Thurman asks, “What is it we want, really? When we try to meet it head on we discover, perhaps for the first time, that we have never lived our lives intentionally, and therefore now are unable to do it on demand.” (139) This concept strikes at the heart of what I believe is a fundamental spiritual issue for those of us who have adopted the perspective that we make choices and God endorses or denies them. This perspective has resulted in a shift from God as the moral center to God as outside counsel. While we say we want Christ centered lives, we end up with egocentric lives distanced from God.

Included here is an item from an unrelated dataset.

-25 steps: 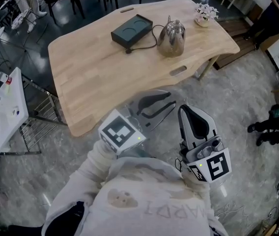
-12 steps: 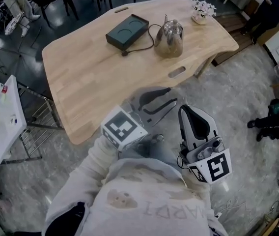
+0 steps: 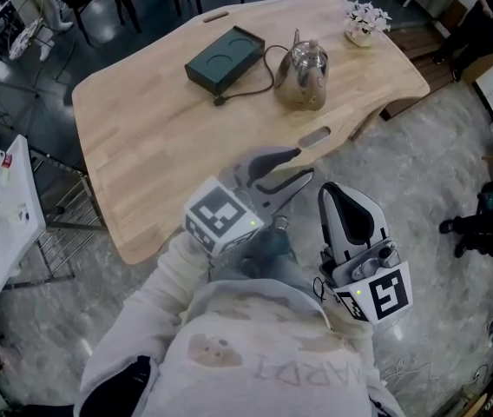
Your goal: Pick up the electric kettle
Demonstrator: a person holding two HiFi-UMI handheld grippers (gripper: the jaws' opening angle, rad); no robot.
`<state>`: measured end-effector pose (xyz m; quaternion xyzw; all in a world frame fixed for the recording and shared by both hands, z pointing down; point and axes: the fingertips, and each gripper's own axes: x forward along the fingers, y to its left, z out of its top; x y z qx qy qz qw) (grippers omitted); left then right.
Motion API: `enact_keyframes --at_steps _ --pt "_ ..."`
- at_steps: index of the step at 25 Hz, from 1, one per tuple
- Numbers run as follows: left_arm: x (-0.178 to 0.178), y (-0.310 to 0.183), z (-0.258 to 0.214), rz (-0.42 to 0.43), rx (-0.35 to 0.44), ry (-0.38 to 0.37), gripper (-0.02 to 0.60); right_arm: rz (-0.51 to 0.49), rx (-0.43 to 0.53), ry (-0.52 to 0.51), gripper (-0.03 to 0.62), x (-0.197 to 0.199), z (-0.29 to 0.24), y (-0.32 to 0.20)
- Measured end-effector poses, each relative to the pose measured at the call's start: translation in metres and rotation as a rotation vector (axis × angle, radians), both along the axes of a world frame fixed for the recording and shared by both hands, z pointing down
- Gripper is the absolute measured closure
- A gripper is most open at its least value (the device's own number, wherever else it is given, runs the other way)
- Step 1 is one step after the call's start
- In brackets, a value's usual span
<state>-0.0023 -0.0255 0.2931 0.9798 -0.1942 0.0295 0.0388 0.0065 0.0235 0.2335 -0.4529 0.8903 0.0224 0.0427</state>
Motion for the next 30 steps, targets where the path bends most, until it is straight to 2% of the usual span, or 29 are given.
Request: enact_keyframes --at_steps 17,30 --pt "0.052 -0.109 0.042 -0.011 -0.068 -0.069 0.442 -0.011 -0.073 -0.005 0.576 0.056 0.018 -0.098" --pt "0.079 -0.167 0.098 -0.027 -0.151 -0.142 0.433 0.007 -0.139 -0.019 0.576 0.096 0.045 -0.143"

Acknowledging the multiplicity of competing claims within frees us from the guilt of oversimplified choices and opens us to re-establishing God as the moral center. We in turn allow others to acknowledge that God isn’t their moral center facilitating the opportunity to shift in that direction. Thurman acknowledges that the process is difficult, however, with intention, religion as a resource (132) and grace (136) a different relationship with God can be established and the chaos of division within the self can yield to peace.